(Source data)

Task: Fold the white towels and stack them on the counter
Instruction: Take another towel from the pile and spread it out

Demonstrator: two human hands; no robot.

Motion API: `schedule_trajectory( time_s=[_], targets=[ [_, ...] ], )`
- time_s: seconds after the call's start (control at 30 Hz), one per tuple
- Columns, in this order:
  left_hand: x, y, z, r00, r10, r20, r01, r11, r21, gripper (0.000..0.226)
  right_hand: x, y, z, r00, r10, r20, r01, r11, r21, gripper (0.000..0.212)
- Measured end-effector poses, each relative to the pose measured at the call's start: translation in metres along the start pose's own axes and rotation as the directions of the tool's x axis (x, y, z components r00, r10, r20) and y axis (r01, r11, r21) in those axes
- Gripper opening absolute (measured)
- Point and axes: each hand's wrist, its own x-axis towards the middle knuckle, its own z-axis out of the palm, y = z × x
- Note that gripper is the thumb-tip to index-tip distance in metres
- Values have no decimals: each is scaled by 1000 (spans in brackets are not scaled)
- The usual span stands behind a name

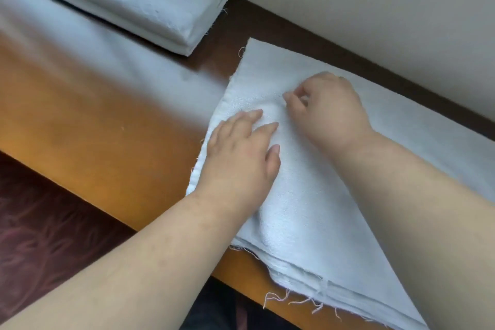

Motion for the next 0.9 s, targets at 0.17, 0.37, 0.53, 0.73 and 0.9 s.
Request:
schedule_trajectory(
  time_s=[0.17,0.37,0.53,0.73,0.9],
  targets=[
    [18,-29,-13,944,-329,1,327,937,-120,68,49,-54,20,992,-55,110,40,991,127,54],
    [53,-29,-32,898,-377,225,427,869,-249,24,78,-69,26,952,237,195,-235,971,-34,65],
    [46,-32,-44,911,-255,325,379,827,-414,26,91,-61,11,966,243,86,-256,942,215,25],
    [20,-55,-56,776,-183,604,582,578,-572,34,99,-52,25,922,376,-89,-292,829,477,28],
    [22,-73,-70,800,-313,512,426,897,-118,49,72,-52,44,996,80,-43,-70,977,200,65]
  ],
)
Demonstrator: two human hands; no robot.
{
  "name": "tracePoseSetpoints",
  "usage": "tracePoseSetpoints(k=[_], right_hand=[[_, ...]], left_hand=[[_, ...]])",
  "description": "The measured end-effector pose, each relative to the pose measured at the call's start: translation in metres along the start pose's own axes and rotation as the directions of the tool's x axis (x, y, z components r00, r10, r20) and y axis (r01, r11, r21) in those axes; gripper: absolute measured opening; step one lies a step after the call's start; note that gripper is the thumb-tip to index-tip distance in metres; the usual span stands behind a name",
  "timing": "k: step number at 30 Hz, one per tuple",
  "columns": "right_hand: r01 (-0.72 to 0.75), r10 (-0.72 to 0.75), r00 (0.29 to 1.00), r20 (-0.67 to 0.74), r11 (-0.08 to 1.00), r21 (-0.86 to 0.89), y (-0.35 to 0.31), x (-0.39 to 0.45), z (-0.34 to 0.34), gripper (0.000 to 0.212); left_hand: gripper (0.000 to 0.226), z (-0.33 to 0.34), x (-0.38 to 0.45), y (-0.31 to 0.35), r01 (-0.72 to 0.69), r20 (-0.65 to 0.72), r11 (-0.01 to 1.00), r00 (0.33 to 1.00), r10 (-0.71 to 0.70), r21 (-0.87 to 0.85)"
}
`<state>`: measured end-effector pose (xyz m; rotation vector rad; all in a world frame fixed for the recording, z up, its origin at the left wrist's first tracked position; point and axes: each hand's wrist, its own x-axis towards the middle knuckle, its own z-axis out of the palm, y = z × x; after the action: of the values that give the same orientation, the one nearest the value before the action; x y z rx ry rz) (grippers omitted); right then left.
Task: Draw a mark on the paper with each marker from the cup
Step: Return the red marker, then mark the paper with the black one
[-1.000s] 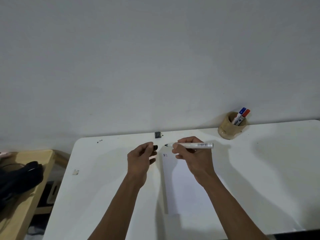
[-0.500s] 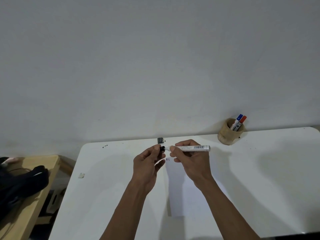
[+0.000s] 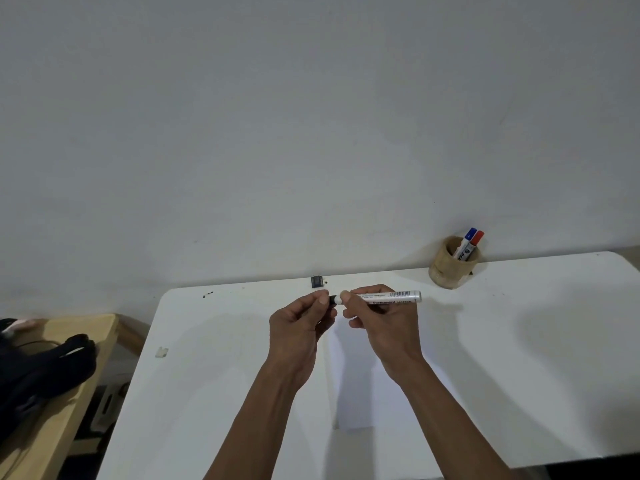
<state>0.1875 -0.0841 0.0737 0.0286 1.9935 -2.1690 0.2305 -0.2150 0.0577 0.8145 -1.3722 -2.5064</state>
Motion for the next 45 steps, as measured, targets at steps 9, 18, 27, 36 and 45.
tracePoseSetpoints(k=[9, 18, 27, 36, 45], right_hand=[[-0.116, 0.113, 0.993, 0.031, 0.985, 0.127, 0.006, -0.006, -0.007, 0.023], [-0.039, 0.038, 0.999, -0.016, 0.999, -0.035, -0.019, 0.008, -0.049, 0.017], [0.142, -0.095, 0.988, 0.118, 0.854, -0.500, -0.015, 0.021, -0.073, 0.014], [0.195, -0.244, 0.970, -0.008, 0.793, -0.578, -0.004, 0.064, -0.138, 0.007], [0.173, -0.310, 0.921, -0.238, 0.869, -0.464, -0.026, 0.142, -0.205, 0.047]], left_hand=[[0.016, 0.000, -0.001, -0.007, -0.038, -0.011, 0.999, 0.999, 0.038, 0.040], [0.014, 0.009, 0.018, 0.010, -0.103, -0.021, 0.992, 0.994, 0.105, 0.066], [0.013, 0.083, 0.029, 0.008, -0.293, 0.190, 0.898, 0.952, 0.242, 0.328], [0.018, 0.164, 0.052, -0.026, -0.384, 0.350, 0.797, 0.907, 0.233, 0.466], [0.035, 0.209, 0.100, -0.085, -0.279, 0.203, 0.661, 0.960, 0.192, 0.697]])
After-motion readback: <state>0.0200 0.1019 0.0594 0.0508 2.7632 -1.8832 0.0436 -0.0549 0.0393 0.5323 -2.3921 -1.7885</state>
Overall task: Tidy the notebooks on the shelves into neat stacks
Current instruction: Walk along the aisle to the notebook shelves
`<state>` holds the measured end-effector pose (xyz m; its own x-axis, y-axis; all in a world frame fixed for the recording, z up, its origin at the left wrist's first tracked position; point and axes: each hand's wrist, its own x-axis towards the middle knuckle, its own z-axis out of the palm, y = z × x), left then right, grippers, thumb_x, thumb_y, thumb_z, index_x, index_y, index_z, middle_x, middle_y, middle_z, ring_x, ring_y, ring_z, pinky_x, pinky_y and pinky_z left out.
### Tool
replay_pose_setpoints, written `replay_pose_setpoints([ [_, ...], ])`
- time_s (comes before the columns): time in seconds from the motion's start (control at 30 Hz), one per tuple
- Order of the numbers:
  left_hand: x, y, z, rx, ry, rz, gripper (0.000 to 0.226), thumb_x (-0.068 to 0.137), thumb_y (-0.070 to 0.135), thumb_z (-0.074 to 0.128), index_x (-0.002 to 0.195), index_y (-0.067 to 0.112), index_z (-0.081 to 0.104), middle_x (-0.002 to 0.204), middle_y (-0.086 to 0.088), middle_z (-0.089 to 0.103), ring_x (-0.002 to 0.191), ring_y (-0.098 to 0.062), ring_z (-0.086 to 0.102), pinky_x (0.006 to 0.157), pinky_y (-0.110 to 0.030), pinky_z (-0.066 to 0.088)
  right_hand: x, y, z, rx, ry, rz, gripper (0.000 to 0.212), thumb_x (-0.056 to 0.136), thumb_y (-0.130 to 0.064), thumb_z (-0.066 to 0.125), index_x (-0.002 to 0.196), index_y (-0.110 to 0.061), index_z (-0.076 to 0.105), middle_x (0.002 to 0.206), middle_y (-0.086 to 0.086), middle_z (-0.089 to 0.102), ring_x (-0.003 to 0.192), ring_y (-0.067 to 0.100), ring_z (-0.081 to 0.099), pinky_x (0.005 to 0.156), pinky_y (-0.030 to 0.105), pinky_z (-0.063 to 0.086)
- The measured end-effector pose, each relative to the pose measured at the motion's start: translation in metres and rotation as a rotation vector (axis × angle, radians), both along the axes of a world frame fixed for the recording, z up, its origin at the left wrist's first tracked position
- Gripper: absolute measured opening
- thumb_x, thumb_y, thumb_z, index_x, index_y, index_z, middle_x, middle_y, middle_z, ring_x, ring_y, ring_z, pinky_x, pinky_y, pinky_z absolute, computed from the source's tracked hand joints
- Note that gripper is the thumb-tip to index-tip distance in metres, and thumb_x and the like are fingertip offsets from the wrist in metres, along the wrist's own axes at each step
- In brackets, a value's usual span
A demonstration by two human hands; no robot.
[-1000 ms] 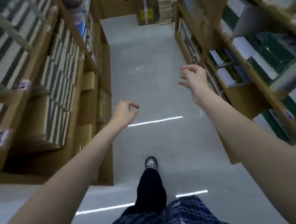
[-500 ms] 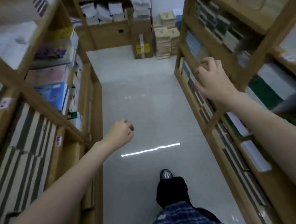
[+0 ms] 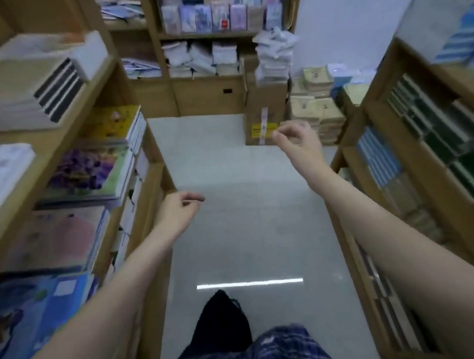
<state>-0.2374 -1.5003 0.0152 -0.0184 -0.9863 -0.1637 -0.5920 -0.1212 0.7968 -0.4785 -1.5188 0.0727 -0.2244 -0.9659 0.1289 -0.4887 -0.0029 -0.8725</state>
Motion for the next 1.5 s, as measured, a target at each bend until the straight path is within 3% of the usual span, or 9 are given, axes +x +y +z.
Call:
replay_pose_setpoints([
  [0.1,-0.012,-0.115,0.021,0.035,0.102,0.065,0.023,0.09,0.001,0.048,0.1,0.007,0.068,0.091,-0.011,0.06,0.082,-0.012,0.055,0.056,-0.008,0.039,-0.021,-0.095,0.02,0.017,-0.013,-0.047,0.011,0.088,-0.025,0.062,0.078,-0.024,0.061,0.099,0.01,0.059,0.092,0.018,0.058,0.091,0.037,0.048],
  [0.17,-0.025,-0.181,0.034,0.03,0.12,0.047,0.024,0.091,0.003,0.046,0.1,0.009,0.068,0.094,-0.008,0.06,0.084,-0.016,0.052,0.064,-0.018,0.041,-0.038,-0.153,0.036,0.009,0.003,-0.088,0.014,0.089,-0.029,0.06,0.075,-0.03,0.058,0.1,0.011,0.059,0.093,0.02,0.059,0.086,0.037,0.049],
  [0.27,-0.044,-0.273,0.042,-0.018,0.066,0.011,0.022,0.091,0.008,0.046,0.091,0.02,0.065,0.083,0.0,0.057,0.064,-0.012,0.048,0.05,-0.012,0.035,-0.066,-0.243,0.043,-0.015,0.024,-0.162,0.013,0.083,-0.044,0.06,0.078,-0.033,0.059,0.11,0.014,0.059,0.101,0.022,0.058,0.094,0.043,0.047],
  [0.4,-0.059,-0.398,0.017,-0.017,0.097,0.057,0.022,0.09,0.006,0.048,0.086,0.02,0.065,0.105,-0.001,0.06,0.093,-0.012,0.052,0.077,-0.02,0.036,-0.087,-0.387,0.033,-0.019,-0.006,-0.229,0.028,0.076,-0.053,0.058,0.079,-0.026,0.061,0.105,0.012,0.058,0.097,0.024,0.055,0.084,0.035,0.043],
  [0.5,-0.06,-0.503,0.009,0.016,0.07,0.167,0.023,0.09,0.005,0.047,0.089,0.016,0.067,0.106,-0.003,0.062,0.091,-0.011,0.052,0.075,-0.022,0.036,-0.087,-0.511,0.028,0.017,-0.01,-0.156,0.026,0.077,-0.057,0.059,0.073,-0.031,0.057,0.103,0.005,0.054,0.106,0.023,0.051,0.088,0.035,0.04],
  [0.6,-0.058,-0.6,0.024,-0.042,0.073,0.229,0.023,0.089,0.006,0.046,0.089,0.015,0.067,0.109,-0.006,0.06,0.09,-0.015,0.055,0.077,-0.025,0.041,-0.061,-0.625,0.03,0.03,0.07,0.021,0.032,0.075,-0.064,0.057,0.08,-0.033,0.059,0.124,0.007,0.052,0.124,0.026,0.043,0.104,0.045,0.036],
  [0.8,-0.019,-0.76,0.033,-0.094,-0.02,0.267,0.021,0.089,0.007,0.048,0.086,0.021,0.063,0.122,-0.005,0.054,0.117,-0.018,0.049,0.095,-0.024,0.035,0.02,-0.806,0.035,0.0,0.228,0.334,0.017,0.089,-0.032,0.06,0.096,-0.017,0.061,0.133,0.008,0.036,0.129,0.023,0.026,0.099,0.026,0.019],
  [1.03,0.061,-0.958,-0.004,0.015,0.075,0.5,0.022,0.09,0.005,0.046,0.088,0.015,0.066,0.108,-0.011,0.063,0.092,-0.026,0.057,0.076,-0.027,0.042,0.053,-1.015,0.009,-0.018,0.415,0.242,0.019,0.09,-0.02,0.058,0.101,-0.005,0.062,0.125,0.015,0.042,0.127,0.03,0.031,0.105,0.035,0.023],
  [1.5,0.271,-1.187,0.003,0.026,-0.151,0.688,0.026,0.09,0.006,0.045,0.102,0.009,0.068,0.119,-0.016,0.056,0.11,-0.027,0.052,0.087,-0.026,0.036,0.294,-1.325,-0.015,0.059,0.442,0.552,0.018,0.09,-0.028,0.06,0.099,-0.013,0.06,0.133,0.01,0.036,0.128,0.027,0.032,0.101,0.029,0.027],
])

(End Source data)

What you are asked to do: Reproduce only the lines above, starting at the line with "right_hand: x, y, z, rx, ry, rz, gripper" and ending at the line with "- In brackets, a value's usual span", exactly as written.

Solution for this problem:
  right_hand: x, y, z, rx, ry, rz, gripper (0.000 to 0.212), thumb_x (-0.056 to 0.136), thumb_y (-0.130 to 0.064), thumb_z (-0.066 to 0.125), index_x (-0.002 to 0.196), index_y (-0.110 to 0.061), index_z (-0.076 to 0.105), middle_x (0.002 to 0.206), middle_y (-0.086 to 0.086), middle_z (-0.089 to 0.102), ring_x (-0.003 to 0.192), ring_y (-0.067 to 0.100), ring_z (-0.081 to 0.099), pinky_x (0.005 to 0.156), pinky_y (-0.030 to 0.105), pinky_z (-0.063 to 0.086)
- The measured end-effector pose, each relative to the pose measured at the motion's start: translation in metres and rotation as a rotation vector (axis × angle, radians), both along the axes of a world frame fixed for the recording, z up, its origin at the left wrist's first tracked position
- Gripper: absolute measured opening
- thumb_x, thumb_y, thumb_z, index_x, index_y, index_z, middle_x, middle_y, middle_z, ring_x, ring_y, ring_z, pinky_x, pinky_y, pinky_z absolute, computed from the source's tracked hand joints
- Note that gripper is the thumb-tip to index-tip distance in metres, and thumb_x and the like are fingertip offsets from the wrist in metres, along the wrist's own axes at each step
- In brackets, a value's usual span

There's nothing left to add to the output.